Exercise details = Beneath this instruction is a block of data; output from it exactly the lines that run from the one containing "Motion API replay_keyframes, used" through the one containing "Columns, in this", inclusive.

=== Stored data ===

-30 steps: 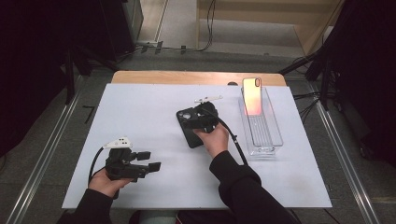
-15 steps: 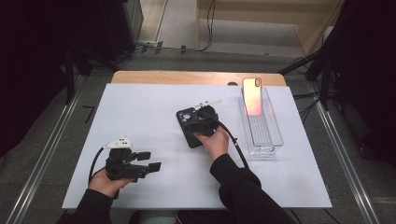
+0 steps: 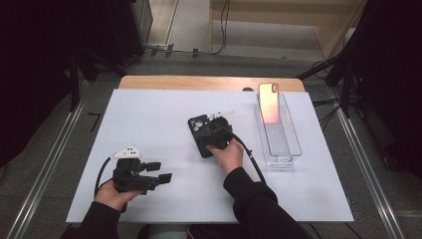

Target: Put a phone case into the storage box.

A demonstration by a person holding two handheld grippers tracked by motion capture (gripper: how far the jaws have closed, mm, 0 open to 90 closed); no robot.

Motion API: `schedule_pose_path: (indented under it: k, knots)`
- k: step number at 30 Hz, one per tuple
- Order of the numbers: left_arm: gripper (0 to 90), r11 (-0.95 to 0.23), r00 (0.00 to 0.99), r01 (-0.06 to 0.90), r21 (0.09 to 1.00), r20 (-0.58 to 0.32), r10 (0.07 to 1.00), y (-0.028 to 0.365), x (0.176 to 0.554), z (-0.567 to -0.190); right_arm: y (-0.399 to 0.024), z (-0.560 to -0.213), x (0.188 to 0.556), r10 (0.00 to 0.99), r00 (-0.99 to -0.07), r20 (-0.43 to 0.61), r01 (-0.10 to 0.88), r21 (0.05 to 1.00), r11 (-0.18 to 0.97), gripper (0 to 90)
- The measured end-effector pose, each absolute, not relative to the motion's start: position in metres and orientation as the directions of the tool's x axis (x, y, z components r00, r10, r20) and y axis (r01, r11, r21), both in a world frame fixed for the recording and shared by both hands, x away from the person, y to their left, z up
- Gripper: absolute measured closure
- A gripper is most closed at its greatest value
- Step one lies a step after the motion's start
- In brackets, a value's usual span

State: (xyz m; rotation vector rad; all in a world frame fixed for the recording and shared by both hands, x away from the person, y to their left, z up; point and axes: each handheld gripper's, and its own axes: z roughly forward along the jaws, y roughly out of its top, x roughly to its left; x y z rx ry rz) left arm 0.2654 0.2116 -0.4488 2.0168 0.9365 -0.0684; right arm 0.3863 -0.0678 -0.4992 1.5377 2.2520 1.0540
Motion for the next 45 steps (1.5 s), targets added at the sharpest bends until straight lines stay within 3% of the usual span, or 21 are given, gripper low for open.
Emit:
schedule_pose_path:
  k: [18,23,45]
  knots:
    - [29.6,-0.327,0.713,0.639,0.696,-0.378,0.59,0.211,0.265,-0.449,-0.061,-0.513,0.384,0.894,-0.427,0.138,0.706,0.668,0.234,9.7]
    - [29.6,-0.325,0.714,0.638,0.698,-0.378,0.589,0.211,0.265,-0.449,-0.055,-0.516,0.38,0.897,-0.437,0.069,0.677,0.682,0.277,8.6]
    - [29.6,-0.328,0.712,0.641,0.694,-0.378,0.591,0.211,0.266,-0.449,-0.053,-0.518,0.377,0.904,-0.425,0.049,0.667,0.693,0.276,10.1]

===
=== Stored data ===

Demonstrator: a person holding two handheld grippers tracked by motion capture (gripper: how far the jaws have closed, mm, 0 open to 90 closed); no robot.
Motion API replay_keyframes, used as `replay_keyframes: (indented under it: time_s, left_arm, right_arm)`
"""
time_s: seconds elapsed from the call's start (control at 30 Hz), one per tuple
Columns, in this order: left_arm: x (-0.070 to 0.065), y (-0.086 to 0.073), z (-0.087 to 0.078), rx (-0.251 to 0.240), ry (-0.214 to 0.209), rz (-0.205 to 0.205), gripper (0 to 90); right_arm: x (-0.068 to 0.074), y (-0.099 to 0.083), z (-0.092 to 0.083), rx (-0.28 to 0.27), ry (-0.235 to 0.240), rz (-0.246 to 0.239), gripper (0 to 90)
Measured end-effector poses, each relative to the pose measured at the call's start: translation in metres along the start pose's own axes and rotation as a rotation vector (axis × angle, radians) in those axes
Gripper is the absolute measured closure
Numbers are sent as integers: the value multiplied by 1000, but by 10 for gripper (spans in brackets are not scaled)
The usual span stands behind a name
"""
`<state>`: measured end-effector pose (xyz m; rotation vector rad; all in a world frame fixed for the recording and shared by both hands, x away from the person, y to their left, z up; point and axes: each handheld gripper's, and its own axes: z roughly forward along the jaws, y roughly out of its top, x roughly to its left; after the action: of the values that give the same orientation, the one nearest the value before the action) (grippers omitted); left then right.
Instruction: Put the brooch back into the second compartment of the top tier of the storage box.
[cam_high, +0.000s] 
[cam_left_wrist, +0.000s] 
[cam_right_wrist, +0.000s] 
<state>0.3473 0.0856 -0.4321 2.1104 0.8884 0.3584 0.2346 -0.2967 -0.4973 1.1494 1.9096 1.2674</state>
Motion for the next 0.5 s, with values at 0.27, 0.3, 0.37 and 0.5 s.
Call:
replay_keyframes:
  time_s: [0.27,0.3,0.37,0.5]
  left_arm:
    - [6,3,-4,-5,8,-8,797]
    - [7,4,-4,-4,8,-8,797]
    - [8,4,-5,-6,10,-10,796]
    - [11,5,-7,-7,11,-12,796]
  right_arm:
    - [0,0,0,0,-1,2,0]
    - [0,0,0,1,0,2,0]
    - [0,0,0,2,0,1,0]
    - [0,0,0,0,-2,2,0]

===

Solution to this problem =
Motion API replay_keyframes, used as `replay_keyframes: (indented under it: time_s, left_arm, right_arm)`
"""
time_s: seconds elapsed from the call's start (control at 30 Hz), one per tuple
Columns, in this order: left_arm: x (-0.070 to 0.065), y (-0.086 to 0.073), z (-0.087 to 0.078), rx (-0.251 to 0.240), ry (-0.214 to 0.209), rz (-0.205 to 0.205), gripper (0 to 90); right_arm: x (-0.068 to 0.074), y (-0.099 to 0.083), z (-0.092 to 0.083), rx (-0.28 to 0.27), ry (-0.235 to 0.240), rz (-0.246 to 0.239), gripper (0 to 90)

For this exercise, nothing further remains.